Under normal physiological conditions, early endosomes undergo frequent short-range movements on actin but also long-range bidirectional movements along microtubules (Nielsen et al., 1999; Gasman et al., 2003; Rink et al. 2005). Plus end movement of early endosomes along microtubules is propelled by KIF16B (Hoepfner et al. 2005). Overexpression of HAP40, which is rate limiting for the recruitment of Htt on the membrane, caused the detachment of early endosomes from microtubules and their preferential association with actin filaments, thus limiting both their velocity and range of movements. Therefore, the Htt–HAP40–Rab5 complex is a key regulator of the switch from one type of filaments to another. Our data are consistent with previous studies documenting alterations in microtubule-dependent motility in HD model systems (Block-Galarza et al., 1997; Engelender et al., 1997; Gauthier et al., 2004).
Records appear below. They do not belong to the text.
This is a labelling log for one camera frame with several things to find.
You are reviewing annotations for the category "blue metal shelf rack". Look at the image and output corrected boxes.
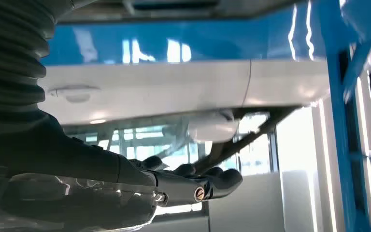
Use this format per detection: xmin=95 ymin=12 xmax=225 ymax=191
xmin=40 ymin=0 xmax=371 ymax=232

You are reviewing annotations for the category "white car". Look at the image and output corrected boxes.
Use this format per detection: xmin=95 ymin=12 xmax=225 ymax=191
xmin=38 ymin=59 xmax=332 ymax=180
However, these studies have exclusively implicated alterations between mutant Htt and HIP/HAP effectors. For example, wild-type Htt has been shown to interact with the dynactin subunit p150^Glued via HAP1 and mutant Htt to disrupt the dynein motor complex in axonal transport (Gauthier et al., 2004). In this study, we have uncovered a different mechanism based on the up-regulation of an Htt adaptor, HAP40. Compelling evidence in support of this mechanism was provided by the rescue of the motility block upon depletion of HAP40 by RNAi both in HD fibroblasts and in striatal cells. Because the COOH-terminal part of Htt is responsible for the underlying interactions with HAP40 and Rab5, this endosomal recruitment affects normal as well as mutant Htt. Consistently, wild-type (overexpression of HAP40 in HeLa cells), heterozygous (STHdhQ^7/111), and homozygous (STHdhQ^111/111) HD cells display very similar phenotypes. In this way, functional competition with the Rab5-dependent endosomal kinesin KIF16B and disruption of the dynein–dynactin complex (Gauthier et al., 2004) could account for the compromised bidirectional microtubule-based motility. Therefore, our data suggest that multiple defects may contribute to the block of vesicular transport in HD cells, which implicates various HIP/HAPs interacting with different regions of Htt.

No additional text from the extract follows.